I hadt ablation in Dec and was taken off all meds immediately. I had 2 bouts of AF in the first couple of weeks which righted themselves within in a couple of hours. Since then I have the occasional ectopic strangely enough following a meal if I am wearing a tight waistband. Oh I'm waffling on, I was like you preferring to stay on meds but then I had to increase them which worried me so I opted for a cryo ablation, not an easy decision by any means but I'm glad I did. If it became necessary I would have another. I don't like taking drugs. Good luck x
I had a similar decision to make Ben. AF is progressive and whatever your condition is today, you would be a very lucky fellow indeed if it didn't deteriorate in the months and years ahead. While the flecainide may be doing its thing now and the status quo may seem the most attractive option vis a vis ablation today - what happens when that lets you down, which it almost certainly will? You'll be that much further down the line and you could be in or heading towards permanent AF which might make ablation more difficult.
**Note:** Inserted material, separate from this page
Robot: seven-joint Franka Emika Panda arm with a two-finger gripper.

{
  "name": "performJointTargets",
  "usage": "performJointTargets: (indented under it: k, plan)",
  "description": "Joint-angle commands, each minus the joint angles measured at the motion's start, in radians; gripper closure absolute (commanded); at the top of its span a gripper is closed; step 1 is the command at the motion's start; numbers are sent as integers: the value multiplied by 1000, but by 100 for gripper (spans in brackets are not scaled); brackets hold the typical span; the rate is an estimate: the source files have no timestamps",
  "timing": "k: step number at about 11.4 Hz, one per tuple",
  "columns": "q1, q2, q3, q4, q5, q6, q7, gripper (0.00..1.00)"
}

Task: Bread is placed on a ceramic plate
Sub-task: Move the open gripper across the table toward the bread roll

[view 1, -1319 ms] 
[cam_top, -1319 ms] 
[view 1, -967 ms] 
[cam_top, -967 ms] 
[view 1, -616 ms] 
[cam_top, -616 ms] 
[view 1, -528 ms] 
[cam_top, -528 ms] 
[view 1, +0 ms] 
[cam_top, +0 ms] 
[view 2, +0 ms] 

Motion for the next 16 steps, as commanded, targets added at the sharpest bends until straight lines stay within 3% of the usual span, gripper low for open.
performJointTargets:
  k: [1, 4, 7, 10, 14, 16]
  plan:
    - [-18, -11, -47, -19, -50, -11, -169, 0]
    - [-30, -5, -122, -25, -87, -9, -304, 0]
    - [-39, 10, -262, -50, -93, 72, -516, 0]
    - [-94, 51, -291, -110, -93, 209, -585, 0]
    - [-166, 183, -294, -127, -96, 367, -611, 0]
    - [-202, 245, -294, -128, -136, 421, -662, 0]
On the other hand - that much further down the line, ablations might be simpler and much more effective or they might have found a permanent cure.... which only works on people who haven't had ablations.
Ben, the comments above about possible future improvements in ablation and risks are factors I think are important- the other two things are 1. working out if your symptoms are bad enough to warrant the risk- many consultants I have talked to put this first when weighing up options. 2, looking at diet and lifestyle Our medical lead ( surrey asg) gave a good talk recently (link is on website surreyasg), and in one African study Af was in a minute % of the population- the people had very low BMI- around 18 and had a plant based diet The other study he spoke of was from the US where obese patients reduced the incidence , and severity ,dramatically, of their AF by dieting and lifestyle changes
I have vagal AF and have found that by increasing Potassium in my diet ( which was below range on the occasions when my AF was bad enough to warrant A and E) and making sure I have enough Magnesium, the episodes have stopped ( at least for the present- this is since April 2014 and previously 2 months was the longest period without AF)
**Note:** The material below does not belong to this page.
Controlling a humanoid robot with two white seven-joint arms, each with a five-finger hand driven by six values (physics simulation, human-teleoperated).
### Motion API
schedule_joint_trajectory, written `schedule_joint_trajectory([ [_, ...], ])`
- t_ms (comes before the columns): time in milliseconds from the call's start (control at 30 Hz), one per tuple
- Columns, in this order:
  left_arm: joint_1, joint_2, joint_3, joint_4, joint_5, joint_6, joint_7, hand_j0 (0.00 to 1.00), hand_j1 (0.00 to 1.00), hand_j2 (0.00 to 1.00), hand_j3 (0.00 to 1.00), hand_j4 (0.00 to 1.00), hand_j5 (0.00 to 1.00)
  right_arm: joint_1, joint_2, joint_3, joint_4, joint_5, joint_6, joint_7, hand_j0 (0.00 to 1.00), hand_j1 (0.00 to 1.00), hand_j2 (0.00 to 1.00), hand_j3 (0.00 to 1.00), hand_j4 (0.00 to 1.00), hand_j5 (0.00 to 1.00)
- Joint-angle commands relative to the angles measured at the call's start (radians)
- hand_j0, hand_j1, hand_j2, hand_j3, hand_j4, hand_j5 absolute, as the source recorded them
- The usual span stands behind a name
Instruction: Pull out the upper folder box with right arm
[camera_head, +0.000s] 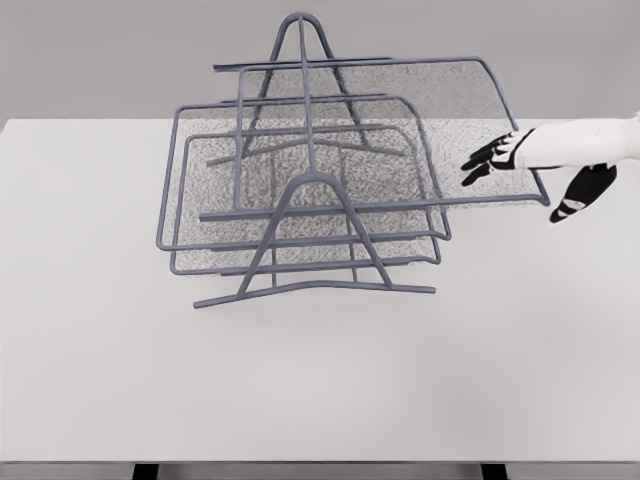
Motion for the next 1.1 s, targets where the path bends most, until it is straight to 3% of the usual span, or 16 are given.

Lastly, I attended my 6 monthly appointment at the Brompton this week and saw a different Doctor. I explained I was pleased I hadn't taken the ablation option as had thought I wasn't symptomatic enough at the time it was offered , and have been OK since april. She said she wouldn't have offered it at that point but would have suggested Flecanide on a daily basis first.
We are all different and you are a lot younger than me which needs to be factored in.!!
Good luck.
Hi Ben, in my mind it's not ablation or drugs it's both and lifestyle changes.
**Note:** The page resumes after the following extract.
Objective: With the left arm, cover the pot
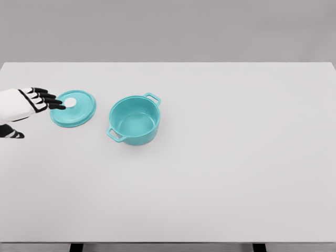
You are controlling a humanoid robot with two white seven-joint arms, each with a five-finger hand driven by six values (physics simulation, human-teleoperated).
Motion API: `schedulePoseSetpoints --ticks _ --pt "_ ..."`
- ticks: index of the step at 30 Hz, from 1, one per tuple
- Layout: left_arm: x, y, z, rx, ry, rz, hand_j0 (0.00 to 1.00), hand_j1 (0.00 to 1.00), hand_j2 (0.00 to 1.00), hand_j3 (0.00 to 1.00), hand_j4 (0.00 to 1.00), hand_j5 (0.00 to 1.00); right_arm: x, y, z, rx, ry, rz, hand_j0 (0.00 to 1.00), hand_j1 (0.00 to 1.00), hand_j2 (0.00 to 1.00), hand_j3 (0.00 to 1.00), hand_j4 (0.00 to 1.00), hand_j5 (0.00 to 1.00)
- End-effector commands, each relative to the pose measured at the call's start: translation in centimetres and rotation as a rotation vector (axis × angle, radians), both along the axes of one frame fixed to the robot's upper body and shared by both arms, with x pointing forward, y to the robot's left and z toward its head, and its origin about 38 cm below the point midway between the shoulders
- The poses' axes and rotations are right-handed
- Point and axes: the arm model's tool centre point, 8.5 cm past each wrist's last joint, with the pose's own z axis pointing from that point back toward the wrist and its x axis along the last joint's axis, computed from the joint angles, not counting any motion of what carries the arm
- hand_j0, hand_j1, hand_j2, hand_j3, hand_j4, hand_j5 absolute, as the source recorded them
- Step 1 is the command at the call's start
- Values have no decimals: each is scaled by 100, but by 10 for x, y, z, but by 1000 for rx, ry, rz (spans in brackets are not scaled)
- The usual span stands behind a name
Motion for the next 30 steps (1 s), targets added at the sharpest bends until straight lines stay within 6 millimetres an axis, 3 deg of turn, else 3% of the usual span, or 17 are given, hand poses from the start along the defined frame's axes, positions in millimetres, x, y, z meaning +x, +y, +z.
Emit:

I have been on the same Flecainide dose for 12 months, no episodes and no side effects.
However, I have been furiously changing lifestyle issues e.g. less stress, relaxation techniques, better food (incl 90% gluten free, less sugar, more walking, improving gut/digestion, supplements and dental work).
My cardiologist (seeing him again today) said last October I could reduce my Flecainide to 50mg three time a day but have postponed this until all matters relating to the Vagal Nerve (i.e. Mind and Stomach) are fixed. Desperate to reduce the drug but not rushing it.
Lastly, I quite accept that I will have an ablation in the next 10 years but hopefully at a higher success rate than the 70% the EP quoted and not only that my body generally should be a lot healthier to cope.
That's interesting - I would love to be able to reduce Flecainide from 200 to 150mg daily. Would you let us know how you get on with the reduced dose? I too have taken all the advice about diet and exercise - just bought an exercise bike!
Yes Finvola. I haven't got a start date and confess to be nervous about any drug reduction.
On exercise, my personal feeling is walking is the best for AFibbers and other stuff like diabetes. Being a sporty 61yo walking has never thrilled me but I use Nordic Poles which seems to turn it more into a sport (keen on Nordic skiing) and also have a great Nature track near our house.
I love to walk too. We live on a remote mountainside which is wonderful for hiking but this winter has been the pits for wind, sleet and rain - hence the bike to reduce frustration. Like the sound of your nature trail!
I was in exactly the same position as you Ben. I was even debating whether I should be going in for it last Monday morning when I was in my gown awaiting the ablation. However, I've had it done, but time will tell if it was the right decision. My apprehension was being 43, I dont know how many ablations I will need or indeed how many I can have until they can do no more. The procedure was straight forward and I feel great at the moment, so fingers crossed it may last.
I suffered with Lone AF for 8 years taking flecainide for all that time. Over time the flecainide dosage had to be increased as the AF episodes intensified. I began to suffer from peripheral neuropathy in my feet and lower legs then into my hands and lastly in my face. After numerous tests ,bloods, nerve conduction study and MRI no reason could be found. However I had a sneaking feeling that it was the flecainide and started to cut the dose down . The symptoms eased but my AF became intolerable with around 50% of time in AF. I was put on propafenone as a stop gap prior to being ablated. ( I considered the ablation as the final step).
I wish I had chosen earlier. The procedure took 5 hours and after 3 months was down to pill in pocket propafenone. I still get short episodes and have had to take around 5 tablets in the last 6 months. The ablation route for me, in retrospect was a no brainer.
I no longer carry the mental burden of AF and enjoy my life so much more than pre ablation.
Thats exactly what I fear about Flecainide! What dose were you taking? At the moment I manage on 150 mg a day and whilst at that level I can't really feel any side effects at all, though I do occasionally get visual disturbances.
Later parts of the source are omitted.